We are mentioned twice in the 40 page draft management plan. We're mentioned on page 24 as one of 8 "potentially affected parties" (if the hunting season is passed). We are also mentioned in the last paragraph of page 33, a law that was signed into effect on February 11th of 2016. We are very proud of the fact that Alligator Alliance will forever be listed as one of 8 organizations that helped prevent a hunting season from being passed in 2016.
Alligators truly are my passion. A passion I found I had at the age of 49, when I saw my first alligator in the wild in Southport. I am living proof that you are never too old to find your passion in life. And I also believe that ONE person CAN make a difference. I do not have a degree. I am not a marine biologist. I am not even an alligator expert. I just love these magnificent creatures. I love everything about them. I also believe that they are our last living dinosaurs.

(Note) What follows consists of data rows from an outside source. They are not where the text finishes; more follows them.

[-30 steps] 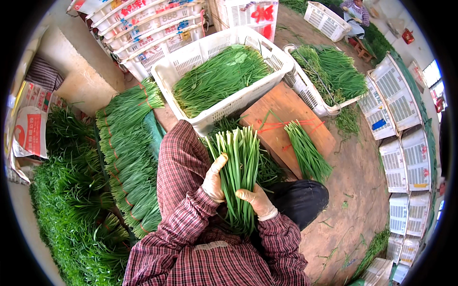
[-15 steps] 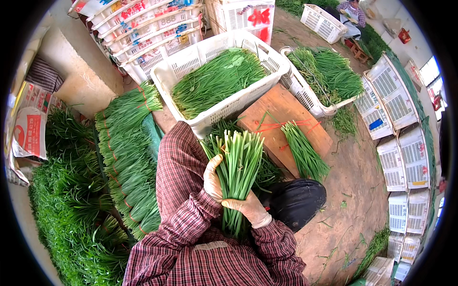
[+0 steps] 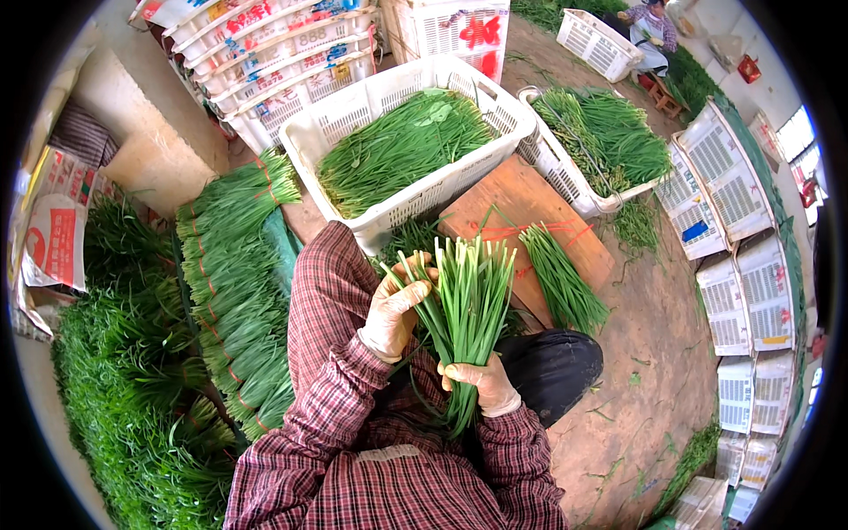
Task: The person bundles stalks of green onions by hand, strips away the outer leaves, and secures each bundle with a red tie before placing it into a white plastic crate.
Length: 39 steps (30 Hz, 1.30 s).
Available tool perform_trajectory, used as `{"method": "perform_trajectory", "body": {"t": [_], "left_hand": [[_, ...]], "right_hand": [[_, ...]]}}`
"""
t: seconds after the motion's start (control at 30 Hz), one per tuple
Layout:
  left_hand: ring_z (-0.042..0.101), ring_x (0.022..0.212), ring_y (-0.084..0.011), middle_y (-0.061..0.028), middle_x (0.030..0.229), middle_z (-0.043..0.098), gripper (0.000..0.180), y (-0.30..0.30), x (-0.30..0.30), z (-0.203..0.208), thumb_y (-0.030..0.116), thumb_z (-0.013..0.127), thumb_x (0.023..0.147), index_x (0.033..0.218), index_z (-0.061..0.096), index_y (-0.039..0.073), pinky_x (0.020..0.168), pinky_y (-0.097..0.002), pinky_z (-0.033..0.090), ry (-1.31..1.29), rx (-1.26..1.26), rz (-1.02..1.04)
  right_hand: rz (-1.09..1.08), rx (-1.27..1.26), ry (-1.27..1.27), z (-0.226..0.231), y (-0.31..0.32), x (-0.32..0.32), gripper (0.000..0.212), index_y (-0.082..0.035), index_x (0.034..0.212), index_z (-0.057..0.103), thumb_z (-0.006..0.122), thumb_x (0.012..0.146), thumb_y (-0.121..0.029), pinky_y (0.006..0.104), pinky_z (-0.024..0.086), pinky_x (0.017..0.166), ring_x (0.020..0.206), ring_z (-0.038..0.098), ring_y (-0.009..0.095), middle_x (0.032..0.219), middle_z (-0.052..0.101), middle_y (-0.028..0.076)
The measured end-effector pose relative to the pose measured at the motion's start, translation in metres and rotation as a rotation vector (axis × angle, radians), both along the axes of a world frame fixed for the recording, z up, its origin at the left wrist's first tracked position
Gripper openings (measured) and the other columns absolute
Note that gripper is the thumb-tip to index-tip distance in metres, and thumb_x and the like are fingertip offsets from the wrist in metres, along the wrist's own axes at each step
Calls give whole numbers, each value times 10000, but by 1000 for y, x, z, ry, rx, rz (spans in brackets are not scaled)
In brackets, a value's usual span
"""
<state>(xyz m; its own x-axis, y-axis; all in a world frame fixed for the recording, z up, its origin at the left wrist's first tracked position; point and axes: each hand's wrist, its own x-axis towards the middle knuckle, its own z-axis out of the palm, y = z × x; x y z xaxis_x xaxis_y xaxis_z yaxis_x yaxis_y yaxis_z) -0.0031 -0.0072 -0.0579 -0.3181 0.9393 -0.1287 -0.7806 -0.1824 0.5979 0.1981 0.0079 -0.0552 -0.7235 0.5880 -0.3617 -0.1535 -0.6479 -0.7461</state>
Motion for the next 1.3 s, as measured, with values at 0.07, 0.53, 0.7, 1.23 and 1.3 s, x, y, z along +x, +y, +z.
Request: {"method": "perform_trajectory", "body": {"t": [0.07, 0.53, 0.7, 1.23, 1.3], "left_hand": [[629, 1057, -199, -54, 1109, 682, 427, 0, -1, 2, 31, 696, 862, 1273, 580, 40, 984, -358, 474, 61, -2, 0], [667, 1019, -263, -96, 1142, 680, 463, -3, -14, 11, -14, 707, 853, 1296, 577, 21, 955, -398, 521, 24, -10, -204], [663, 937, -196, -80, 1075, 691, 384, 1, -17, 3, 7, 701, 869, 1242, 611, -11, 884, -326, 532, 97, -92, -262], [669, 1043, -267, -138, 1197, 671, 446, 7, -19, 23, -31, 653, 877, 1310, 557, 12, 911, -426, 560, -24, -27, -209], [672, 1009, -255, -122, 1129, 685, 392, 9, -19, 23, -17, 658, 885, 1270, 585, 10, 897, -421, 566, 5, -22, -187]], "right_hand": [[-11, -7, 12, -2, 0, 2, 375, 51, 1066, 635, 785, 763, -110, 343, 538, 566, 633, 646, 245, 877, 687, 151], [35, -30, 125, -13, 0, 12, 329, 29, 1070, 638, 766, 798, -105, 343, 533, 607, 649, 645, 236, 901, 679, 137], [88, -26, 99, -12, -2, 12, 325, 21, 1065, 643, 767, 800, -121, 333, 526, 619, 650, 645, 224, 878, 680, 123], [20, -18, 148, -14, -2, 16, 344, 15, 1021, 661, 792, 777, -190, 325, 511, 605, 629, 625, 215, 867, 682, 112], [32, -7, 144, -16, -1, 15, 340, 15, 1018, 662, 792, 777, -187, 325, 508, 605, 627, 623, 216, 868, 681, 112]]}}
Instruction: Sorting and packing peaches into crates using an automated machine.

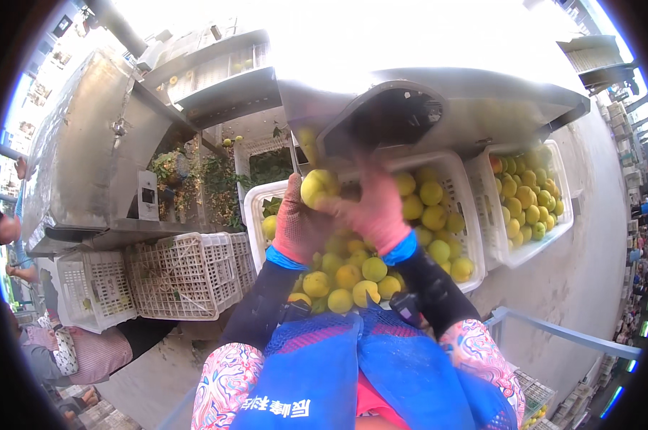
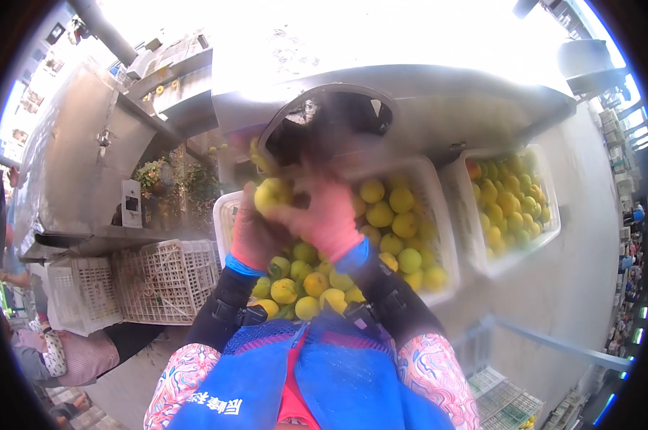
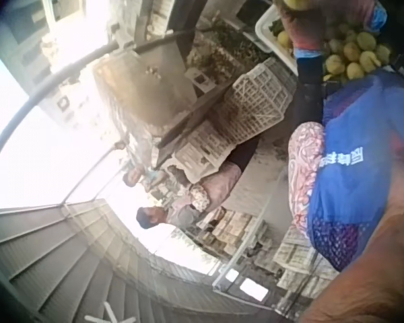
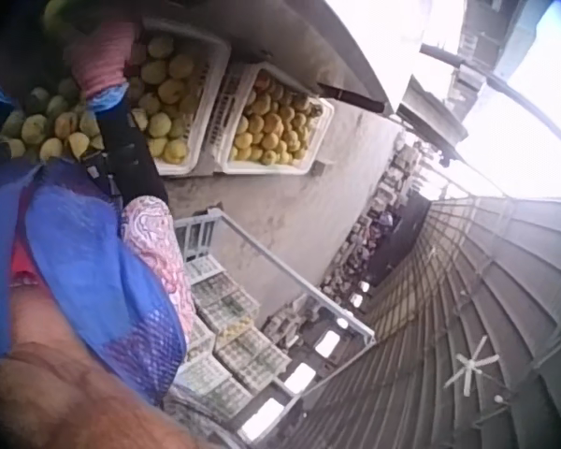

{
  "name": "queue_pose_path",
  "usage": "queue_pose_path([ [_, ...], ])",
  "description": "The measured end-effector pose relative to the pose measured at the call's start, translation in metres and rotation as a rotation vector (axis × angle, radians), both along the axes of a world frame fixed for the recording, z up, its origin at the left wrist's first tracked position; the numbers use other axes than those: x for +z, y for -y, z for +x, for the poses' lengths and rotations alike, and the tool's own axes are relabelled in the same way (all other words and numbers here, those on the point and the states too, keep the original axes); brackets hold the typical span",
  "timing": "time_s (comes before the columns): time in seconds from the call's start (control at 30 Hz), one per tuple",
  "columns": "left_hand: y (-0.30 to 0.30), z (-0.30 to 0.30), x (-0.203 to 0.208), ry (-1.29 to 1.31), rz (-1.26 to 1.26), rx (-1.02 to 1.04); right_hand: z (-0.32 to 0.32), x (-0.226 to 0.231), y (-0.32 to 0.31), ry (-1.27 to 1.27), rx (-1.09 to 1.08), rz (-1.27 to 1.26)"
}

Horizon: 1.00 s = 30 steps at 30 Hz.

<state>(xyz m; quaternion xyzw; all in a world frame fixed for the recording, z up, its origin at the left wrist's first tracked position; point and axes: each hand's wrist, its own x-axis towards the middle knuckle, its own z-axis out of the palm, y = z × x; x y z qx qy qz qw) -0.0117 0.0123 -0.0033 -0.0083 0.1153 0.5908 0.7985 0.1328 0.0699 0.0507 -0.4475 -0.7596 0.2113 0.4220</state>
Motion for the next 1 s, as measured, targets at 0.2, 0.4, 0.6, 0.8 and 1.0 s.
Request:
queue_pose_path([
  [0.2, -0.012, 0.011, -0.031, -0.127, 0.123, 0.021, 0.003, -0.017, 0.020, -0.017, -0.018, -0.028],
  [0.4, 0.008, 0.019, -0.044, -2.300, 0.702, -0.476, 0.016, -0.030, -0.008, 0.169, -0.233, 0.189],
  [0.6, 0.004, 0.053, -0.098, -2.597, 0.861, -0.566, 0.006, -0.068, -0.084, 0.432, -0.241, 0.155],
  [0.8, -0.022, 0.041, -0.123, -2.636, 0.936, -0.859, 0.056, -0.053, -0.040, 0.155, -0.145, 0.172],
  [1.0, -0.019, 0.048, -0.083, -2.320, 0.628, -0.783, 0.114, -0.118, -0.040, 0.890, -0.364, -0.210],
])
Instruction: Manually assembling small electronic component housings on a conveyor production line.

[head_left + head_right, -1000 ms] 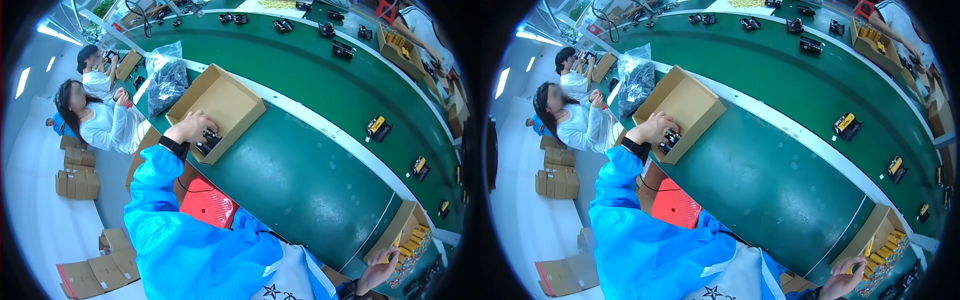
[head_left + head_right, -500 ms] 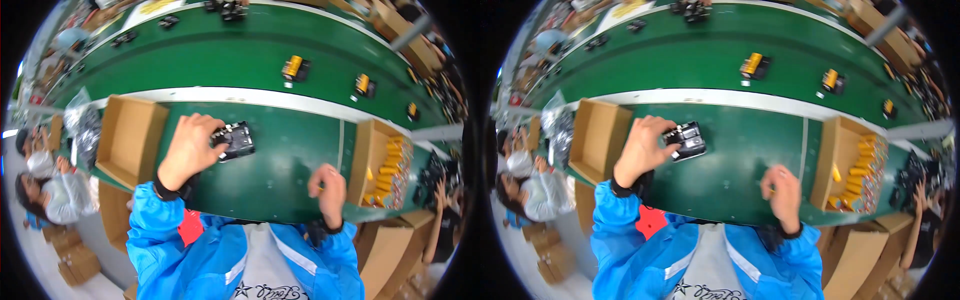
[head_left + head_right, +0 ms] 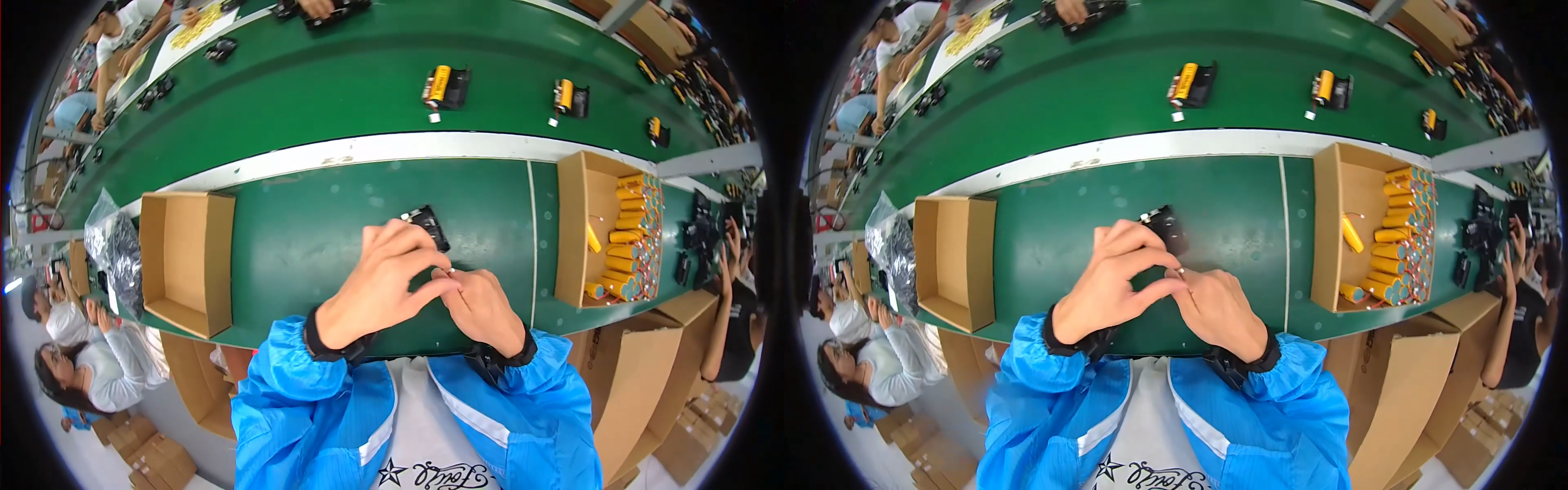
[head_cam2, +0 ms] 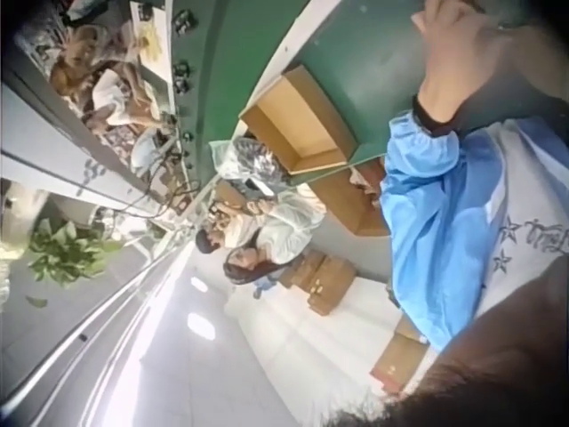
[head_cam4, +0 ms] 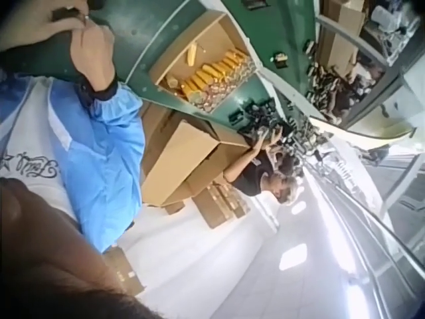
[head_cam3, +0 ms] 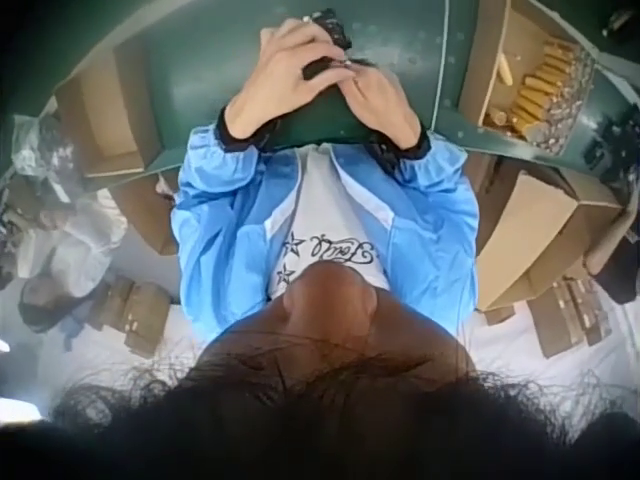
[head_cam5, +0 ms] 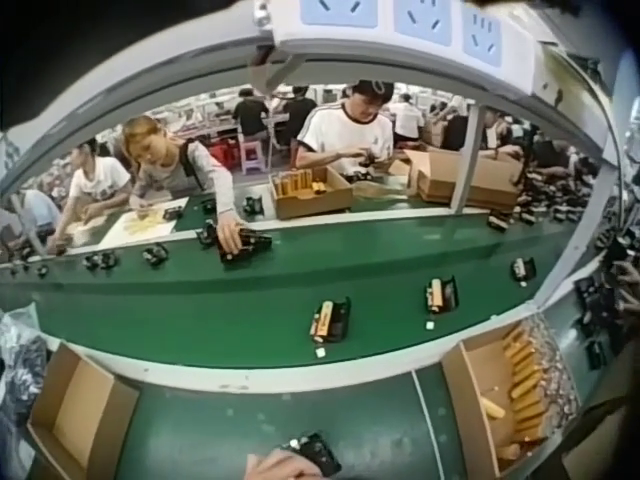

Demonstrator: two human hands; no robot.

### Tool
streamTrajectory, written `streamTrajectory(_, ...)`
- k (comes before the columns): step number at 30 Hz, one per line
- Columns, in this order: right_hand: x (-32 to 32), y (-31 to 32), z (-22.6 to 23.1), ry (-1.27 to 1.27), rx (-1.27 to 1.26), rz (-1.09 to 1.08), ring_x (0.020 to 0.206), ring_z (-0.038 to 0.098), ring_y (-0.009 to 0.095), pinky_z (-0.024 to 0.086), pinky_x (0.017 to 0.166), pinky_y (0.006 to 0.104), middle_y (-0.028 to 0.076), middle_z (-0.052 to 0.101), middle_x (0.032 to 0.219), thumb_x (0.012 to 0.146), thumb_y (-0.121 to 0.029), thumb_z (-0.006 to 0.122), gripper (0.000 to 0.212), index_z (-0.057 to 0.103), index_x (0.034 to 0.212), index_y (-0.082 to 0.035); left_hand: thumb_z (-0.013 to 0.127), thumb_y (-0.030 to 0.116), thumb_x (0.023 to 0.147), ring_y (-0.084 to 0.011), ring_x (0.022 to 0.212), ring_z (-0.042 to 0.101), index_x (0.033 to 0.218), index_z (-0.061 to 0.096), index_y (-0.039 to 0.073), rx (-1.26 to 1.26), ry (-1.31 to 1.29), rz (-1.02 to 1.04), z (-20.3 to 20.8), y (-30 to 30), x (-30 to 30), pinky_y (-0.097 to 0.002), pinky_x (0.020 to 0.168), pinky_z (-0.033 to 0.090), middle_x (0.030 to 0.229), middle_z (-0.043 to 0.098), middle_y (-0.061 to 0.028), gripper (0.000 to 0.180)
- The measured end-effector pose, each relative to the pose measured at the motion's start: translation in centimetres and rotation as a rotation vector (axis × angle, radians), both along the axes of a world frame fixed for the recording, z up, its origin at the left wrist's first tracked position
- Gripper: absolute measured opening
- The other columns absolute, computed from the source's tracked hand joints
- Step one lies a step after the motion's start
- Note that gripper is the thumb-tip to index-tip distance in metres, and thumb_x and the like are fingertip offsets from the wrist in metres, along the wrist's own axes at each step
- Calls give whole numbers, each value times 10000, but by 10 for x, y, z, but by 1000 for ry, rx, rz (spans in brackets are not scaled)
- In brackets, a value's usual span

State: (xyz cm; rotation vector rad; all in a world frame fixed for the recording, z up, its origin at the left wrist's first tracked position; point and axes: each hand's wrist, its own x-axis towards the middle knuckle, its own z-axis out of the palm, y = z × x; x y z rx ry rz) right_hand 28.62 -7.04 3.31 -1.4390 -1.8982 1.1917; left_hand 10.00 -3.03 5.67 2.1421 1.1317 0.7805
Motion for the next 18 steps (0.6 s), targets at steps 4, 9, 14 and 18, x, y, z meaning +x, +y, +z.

Thank you again for your inquiry. I hope you'll go to the link and stand up with us for our alligators.
Help us help them!
His Response back –
Thank you Lisa. I have completed the survey and expressed my feelings about the useless killing of these gentle creatures. I've kayaked with them many years and can easily say that they never have presented any harm to me and usually do their best to avoid me. If anything I believe the NCWRC report supports leaving them alone and focusing on public education as the primary need. I also believe that there are other reasons for the push for a hunting season which needs to be disclosed, i.e.; “Who in the legislation are forcing the issue?” You can most likely turn to representatives from poor rural districts with residents of the mindset to kill them for profit, people that have been watching too much "Swamp People" on TV. Thanks for all you are doing.